**STUDY MATERIAL:**
==========

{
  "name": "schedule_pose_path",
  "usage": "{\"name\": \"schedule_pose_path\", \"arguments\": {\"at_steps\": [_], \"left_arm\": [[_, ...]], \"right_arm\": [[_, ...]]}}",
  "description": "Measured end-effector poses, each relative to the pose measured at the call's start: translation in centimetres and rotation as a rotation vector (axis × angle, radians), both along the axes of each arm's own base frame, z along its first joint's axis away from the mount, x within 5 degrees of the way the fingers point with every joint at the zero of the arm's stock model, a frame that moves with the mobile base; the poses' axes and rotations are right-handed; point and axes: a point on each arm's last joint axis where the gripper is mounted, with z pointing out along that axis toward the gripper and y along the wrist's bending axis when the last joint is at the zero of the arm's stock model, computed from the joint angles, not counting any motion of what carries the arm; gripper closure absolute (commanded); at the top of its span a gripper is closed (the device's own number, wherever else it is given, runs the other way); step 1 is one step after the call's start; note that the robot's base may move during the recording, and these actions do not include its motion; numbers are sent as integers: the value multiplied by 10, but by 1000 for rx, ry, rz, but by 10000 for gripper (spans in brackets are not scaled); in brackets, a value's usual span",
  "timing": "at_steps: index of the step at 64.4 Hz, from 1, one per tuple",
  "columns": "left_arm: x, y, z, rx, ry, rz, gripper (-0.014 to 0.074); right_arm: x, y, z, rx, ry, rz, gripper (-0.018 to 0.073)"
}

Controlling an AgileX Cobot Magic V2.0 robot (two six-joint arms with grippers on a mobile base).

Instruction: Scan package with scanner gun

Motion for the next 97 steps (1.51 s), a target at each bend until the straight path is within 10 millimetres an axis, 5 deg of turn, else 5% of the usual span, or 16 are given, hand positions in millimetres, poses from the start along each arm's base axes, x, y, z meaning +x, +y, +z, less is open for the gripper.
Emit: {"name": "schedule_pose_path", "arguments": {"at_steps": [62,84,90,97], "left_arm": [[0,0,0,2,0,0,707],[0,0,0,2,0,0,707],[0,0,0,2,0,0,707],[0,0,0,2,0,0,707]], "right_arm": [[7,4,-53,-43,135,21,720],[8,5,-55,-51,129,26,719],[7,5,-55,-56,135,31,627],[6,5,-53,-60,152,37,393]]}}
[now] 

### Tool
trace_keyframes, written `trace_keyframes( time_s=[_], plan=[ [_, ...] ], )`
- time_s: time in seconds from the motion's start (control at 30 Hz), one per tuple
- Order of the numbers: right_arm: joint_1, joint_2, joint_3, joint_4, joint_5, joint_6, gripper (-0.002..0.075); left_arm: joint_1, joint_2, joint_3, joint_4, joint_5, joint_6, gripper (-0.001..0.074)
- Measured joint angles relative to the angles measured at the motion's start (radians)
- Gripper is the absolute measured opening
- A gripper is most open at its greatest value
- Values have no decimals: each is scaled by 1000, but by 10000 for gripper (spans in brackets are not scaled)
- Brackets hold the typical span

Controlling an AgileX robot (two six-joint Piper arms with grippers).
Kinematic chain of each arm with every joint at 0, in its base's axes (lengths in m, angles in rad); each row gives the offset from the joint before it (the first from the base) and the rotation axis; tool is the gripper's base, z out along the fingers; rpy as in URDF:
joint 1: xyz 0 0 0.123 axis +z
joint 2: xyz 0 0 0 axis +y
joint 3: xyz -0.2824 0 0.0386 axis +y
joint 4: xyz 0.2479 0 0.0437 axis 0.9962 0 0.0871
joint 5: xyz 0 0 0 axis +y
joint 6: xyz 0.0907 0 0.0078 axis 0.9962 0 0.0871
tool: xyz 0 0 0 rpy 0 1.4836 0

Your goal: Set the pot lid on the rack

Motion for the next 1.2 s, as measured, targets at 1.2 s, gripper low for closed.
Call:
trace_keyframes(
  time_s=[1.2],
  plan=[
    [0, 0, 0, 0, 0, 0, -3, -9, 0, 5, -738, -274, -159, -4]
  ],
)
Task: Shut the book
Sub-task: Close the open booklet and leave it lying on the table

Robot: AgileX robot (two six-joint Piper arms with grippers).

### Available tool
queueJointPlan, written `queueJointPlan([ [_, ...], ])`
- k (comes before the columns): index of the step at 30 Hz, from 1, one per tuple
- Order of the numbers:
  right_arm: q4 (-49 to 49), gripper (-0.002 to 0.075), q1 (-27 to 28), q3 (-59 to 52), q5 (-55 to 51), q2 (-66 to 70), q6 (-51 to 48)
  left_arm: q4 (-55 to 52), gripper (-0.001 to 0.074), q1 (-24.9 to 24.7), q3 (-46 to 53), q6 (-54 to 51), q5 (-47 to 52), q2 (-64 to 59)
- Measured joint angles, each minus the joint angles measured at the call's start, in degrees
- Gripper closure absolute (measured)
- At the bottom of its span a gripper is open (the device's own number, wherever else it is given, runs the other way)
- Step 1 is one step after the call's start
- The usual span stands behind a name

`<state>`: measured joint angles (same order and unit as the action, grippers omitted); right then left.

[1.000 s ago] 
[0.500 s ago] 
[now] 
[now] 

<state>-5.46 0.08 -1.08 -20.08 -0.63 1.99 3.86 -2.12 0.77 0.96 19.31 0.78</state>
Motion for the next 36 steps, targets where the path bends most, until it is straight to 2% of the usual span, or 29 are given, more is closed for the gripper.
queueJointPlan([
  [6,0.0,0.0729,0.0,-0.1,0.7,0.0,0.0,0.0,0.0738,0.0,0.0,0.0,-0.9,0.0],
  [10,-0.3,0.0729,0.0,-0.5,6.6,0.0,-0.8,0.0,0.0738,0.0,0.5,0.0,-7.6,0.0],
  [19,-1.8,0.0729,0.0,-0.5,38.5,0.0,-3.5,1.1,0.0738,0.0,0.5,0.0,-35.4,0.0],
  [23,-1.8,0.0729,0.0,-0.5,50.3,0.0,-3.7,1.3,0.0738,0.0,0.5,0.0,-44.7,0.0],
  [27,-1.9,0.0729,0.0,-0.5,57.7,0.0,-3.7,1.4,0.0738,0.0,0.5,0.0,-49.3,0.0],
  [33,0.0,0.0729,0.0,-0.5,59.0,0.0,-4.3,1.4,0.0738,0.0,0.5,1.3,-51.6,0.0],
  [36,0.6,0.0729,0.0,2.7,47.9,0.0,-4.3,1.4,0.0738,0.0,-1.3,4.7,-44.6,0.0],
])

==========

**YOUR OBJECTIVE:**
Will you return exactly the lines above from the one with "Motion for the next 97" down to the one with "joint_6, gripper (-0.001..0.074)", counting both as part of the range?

**RESPONSE TO THIS TASK:**
Motion for the next 97 steps (1.51 s), a target at each bend until the straight path is within 10 millimetres an axis, 5 deg of turn, else 5% of the usual span, or 16 are given, hand positions in millimetres, poses from the start along each arm's base axes, x, y, z meaning +x, +y, +z, less is open for the gripper.
Emit: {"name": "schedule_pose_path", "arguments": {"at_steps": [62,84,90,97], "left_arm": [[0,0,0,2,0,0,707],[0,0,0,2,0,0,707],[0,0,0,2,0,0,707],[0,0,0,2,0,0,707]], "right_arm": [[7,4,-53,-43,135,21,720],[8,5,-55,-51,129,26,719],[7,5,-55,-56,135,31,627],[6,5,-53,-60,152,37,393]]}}
[now] 

### Tool
trace_keyframes, written `trace_keyframes( time_s=[_], plan=[ [_, ...] ], )`
- time_s: time in seconds from the motion's start (control at 30 Hz), one per tuple
- Order of the numbers: right_arm: joint_1, joint_2, joint_3, joint_4, joint_5, joint_6, gripper (-0.002..0.075); left_arm: joint_1, joint_2, joint_3, joint_4, joint_5, joint_6, gripper (-0.001..0.074)

This is the complete answer.